Instructions for the task: If a line in the entries contains the word "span", list it.

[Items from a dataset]
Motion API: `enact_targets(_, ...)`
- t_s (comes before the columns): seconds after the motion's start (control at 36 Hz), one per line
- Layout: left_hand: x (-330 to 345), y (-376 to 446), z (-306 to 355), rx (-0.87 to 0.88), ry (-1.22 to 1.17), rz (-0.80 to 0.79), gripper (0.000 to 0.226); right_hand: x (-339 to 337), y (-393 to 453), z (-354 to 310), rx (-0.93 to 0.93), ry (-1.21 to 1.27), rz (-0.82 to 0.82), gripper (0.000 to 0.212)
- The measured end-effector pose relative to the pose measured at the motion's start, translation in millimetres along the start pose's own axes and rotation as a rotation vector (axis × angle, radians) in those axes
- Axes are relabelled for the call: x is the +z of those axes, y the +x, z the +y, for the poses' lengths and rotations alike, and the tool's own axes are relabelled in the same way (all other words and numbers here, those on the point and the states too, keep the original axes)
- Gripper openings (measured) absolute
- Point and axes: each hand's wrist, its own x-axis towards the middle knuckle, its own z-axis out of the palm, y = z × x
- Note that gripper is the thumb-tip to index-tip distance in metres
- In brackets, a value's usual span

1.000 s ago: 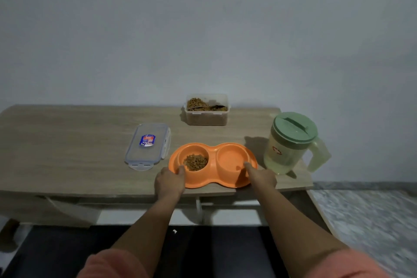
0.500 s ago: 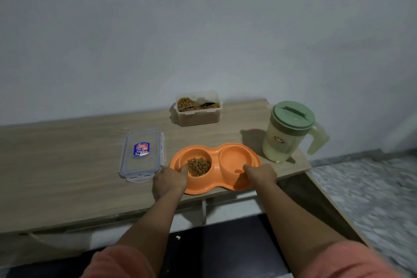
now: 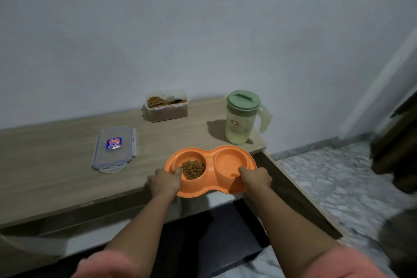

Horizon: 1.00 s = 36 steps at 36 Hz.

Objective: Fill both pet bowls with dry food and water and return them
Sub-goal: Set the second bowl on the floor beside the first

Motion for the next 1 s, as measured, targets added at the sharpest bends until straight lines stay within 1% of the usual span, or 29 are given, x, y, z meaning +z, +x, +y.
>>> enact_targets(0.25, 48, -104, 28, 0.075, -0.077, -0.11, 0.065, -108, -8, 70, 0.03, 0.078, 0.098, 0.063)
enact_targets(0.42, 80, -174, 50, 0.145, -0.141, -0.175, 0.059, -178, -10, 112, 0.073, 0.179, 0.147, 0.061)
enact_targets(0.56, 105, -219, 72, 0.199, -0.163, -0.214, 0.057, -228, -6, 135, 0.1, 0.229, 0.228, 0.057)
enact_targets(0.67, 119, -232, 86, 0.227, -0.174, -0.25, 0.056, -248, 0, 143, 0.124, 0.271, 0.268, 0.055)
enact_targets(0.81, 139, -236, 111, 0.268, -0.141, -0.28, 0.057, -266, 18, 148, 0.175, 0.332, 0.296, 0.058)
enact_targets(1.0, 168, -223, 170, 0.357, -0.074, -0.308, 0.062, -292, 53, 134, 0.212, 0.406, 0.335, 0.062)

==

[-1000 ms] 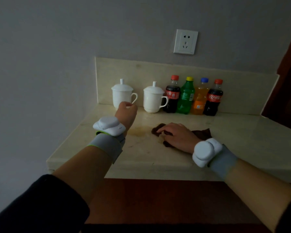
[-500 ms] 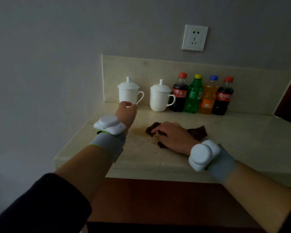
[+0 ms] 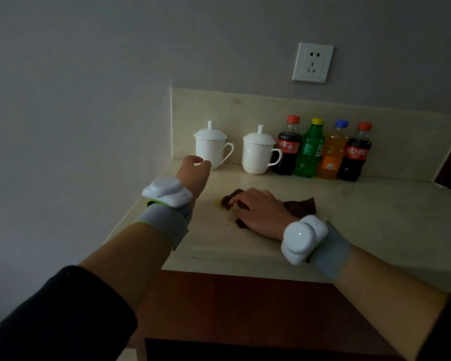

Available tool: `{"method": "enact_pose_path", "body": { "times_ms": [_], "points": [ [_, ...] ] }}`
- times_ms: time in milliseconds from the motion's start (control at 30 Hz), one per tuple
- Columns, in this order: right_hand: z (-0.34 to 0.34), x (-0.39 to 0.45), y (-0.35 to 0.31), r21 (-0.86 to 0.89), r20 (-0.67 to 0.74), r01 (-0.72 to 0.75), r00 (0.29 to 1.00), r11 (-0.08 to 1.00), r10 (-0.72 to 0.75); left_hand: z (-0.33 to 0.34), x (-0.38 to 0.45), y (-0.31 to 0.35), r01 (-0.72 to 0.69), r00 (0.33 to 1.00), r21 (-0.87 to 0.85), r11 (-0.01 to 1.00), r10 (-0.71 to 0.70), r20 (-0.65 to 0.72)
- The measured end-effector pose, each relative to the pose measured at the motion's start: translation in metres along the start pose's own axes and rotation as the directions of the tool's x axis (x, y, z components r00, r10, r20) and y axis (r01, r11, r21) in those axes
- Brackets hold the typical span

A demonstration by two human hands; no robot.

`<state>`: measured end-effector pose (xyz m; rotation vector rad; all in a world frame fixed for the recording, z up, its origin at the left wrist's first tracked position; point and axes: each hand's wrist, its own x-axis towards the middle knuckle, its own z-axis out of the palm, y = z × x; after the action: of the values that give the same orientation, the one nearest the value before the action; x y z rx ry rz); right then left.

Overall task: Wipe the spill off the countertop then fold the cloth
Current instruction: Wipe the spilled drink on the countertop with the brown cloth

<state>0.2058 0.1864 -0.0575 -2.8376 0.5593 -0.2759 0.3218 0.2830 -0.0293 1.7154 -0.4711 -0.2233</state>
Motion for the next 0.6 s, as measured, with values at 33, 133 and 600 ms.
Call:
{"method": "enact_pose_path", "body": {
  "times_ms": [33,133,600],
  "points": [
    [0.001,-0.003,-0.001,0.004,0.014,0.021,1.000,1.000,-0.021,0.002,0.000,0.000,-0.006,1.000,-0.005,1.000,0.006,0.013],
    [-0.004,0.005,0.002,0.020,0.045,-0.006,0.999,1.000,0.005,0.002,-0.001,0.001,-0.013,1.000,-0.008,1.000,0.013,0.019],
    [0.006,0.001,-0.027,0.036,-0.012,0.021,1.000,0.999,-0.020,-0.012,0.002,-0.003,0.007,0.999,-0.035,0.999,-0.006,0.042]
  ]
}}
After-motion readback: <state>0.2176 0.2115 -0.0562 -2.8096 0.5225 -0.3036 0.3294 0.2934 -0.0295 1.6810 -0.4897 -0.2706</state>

Exercise solution:
- In brackets, a value's usual span
Motion for the next 1 s, as measured, targets added at the sharpest bends until straight lines stay within 1% of the usual span, or 29 are given, x, y, z meaning +z, +x, +y.
- Brackets hold the typical span

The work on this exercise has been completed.